* SUPPLIED DATA

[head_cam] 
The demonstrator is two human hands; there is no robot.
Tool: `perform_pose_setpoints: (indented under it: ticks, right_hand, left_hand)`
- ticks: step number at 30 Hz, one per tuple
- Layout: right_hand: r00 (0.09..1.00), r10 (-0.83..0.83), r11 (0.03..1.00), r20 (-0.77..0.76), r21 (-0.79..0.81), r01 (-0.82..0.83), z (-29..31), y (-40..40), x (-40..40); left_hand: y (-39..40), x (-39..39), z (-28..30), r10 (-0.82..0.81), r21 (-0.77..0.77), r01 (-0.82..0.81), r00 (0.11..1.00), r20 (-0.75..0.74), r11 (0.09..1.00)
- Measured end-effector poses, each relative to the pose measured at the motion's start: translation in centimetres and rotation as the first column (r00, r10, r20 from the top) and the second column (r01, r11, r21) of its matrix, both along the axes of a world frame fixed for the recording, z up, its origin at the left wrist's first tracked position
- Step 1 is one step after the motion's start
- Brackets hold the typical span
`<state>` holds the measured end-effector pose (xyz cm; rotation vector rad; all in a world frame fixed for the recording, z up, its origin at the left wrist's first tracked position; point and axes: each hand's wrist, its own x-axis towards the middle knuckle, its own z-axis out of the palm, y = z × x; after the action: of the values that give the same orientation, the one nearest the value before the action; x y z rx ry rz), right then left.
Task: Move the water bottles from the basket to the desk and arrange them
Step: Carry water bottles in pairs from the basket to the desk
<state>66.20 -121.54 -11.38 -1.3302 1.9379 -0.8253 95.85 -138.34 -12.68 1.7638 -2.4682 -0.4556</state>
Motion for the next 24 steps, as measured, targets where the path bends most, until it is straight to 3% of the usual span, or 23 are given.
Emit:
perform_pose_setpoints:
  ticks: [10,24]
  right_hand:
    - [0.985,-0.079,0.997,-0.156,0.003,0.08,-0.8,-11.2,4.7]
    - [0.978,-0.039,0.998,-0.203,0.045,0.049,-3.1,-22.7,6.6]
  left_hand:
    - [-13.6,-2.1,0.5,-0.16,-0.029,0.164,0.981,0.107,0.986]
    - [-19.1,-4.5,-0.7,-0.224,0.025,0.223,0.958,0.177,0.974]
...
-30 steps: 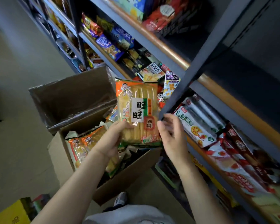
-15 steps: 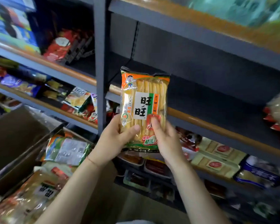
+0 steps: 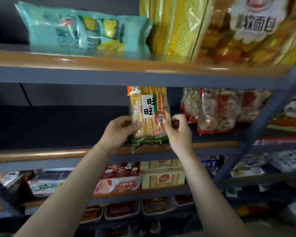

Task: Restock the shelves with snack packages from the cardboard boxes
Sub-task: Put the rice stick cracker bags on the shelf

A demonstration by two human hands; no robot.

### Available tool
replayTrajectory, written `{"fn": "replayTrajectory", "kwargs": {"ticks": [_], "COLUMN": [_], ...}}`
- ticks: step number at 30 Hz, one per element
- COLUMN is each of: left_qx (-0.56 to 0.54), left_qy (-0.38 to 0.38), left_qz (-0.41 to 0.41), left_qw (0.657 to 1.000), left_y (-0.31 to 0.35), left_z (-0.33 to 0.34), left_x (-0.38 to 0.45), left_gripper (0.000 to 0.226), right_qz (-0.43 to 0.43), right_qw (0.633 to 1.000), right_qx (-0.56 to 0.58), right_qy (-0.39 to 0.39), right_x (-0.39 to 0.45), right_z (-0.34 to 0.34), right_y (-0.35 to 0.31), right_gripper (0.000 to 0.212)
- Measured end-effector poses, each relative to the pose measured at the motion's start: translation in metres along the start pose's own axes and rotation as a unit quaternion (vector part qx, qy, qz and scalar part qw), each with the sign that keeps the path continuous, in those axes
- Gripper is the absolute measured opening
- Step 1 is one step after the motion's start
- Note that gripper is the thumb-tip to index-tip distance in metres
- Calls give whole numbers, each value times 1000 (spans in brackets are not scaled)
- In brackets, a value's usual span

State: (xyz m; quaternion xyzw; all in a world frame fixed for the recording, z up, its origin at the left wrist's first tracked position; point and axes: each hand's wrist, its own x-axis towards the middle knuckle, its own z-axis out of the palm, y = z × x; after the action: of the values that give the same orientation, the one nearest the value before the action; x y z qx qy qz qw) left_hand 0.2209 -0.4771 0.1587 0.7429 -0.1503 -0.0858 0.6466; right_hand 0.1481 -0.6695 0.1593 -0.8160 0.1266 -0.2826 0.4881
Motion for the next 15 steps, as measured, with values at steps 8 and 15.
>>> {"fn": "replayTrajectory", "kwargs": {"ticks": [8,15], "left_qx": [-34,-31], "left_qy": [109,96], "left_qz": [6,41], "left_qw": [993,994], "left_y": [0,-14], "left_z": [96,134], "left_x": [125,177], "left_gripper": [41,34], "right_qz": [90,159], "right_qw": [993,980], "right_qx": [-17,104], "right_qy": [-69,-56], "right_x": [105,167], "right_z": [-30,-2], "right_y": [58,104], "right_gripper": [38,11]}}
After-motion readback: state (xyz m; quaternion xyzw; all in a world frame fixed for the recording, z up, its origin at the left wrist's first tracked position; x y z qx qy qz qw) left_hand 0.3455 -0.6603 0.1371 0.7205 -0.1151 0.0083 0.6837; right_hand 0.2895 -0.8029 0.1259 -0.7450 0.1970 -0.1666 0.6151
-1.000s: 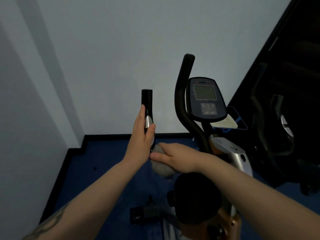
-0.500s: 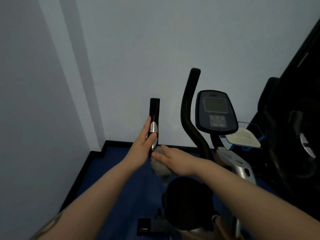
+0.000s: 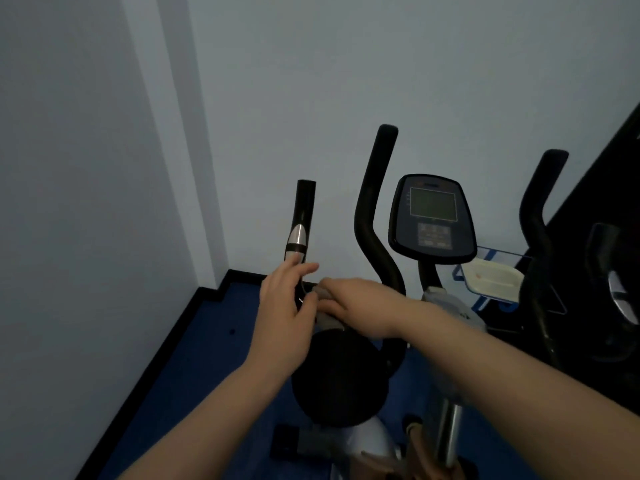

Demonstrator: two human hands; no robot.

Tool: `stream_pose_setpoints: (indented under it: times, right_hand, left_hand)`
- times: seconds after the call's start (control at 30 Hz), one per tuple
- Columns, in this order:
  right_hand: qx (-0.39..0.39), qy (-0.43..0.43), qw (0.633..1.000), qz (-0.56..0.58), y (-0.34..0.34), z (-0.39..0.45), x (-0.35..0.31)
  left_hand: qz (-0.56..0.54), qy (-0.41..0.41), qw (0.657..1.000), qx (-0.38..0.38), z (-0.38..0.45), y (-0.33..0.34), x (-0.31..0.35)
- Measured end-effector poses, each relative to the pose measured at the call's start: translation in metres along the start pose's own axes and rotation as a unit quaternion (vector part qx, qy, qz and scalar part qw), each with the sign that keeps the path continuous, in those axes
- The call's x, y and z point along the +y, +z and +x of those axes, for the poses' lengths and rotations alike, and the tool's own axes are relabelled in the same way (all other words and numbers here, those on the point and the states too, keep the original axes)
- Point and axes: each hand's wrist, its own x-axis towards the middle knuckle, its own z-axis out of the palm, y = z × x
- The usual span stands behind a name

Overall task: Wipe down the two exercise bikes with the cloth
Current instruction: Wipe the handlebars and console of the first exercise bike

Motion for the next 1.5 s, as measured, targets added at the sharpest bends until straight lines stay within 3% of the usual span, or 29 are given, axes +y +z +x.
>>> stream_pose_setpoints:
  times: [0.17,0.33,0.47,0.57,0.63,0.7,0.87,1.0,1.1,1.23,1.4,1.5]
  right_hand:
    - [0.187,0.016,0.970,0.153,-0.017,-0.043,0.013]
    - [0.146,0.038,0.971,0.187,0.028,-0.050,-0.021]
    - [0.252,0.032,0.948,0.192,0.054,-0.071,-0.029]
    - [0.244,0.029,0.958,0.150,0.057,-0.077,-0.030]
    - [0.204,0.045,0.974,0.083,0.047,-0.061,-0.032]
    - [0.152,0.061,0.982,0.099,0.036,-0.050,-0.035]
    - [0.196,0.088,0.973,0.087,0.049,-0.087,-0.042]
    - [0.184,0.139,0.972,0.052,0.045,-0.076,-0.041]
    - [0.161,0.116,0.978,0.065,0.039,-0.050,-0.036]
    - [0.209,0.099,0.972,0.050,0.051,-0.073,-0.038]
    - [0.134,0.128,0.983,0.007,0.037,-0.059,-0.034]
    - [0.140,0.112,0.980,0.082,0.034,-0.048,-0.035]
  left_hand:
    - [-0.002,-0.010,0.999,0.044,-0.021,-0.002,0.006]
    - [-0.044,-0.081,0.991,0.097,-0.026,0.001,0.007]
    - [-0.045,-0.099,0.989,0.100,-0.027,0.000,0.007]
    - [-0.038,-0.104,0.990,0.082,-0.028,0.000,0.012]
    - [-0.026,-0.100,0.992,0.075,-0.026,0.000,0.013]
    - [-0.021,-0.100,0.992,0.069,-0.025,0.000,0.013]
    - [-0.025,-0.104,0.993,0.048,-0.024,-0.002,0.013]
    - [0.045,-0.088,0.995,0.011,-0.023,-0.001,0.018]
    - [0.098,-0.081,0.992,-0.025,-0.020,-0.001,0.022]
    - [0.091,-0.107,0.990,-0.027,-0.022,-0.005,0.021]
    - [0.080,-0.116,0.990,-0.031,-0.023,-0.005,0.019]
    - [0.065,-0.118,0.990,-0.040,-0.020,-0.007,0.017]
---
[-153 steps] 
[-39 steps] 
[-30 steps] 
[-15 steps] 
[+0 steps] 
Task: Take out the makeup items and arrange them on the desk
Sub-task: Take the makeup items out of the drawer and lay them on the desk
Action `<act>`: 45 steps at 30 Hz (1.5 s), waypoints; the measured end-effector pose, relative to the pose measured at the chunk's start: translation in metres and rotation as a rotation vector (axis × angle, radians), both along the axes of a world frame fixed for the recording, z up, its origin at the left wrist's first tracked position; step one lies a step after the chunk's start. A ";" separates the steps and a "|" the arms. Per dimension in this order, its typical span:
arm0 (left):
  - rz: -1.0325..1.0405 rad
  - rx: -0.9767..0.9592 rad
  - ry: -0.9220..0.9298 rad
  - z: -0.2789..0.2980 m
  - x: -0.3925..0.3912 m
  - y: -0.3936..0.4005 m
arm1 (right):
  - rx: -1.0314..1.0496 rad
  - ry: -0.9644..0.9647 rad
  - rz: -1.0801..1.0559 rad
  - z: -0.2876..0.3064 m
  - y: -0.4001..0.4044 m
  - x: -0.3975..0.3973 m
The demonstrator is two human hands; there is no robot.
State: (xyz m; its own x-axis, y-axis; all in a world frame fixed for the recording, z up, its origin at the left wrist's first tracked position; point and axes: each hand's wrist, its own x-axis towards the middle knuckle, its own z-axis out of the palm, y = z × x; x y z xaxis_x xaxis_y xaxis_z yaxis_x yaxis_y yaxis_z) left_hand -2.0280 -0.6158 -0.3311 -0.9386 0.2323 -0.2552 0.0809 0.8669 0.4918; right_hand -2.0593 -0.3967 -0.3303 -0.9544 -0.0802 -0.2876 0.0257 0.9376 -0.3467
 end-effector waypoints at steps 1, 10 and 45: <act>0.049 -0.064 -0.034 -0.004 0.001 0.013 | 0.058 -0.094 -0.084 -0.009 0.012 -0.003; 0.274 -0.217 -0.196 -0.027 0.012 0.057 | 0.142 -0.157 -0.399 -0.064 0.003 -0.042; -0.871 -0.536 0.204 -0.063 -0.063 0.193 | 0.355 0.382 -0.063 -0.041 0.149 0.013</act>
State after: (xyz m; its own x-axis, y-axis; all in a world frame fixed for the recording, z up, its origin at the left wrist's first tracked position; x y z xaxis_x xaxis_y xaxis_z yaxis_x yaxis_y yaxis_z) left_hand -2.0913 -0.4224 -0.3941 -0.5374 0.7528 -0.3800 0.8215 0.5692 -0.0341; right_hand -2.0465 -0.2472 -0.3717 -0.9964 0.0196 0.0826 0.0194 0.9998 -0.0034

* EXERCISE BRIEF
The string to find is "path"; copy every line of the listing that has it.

* EXERCISE RESULT
Motion for the next 24 steps, as measured, targets where the path bends most, until it is straight to 3% of the usual span, or 23 are given.
- Measured end-effector poses, each relative to the pose measured at the motion's start: translation in metres along the start pose's own axes and rotation as a unit quaternion (vector part qx, qy, qz and scalar part qw), each with the sign that keeps the path continuous, in those axes
- Measured end-effector poses, each relative to the pose measured at the call's start: translation in metres along the start pose's own axes and rotation as a unit quaternion (vector part qx, qy, qz and scalar part qw), each with the sign that keeps the path continuous, in those axes

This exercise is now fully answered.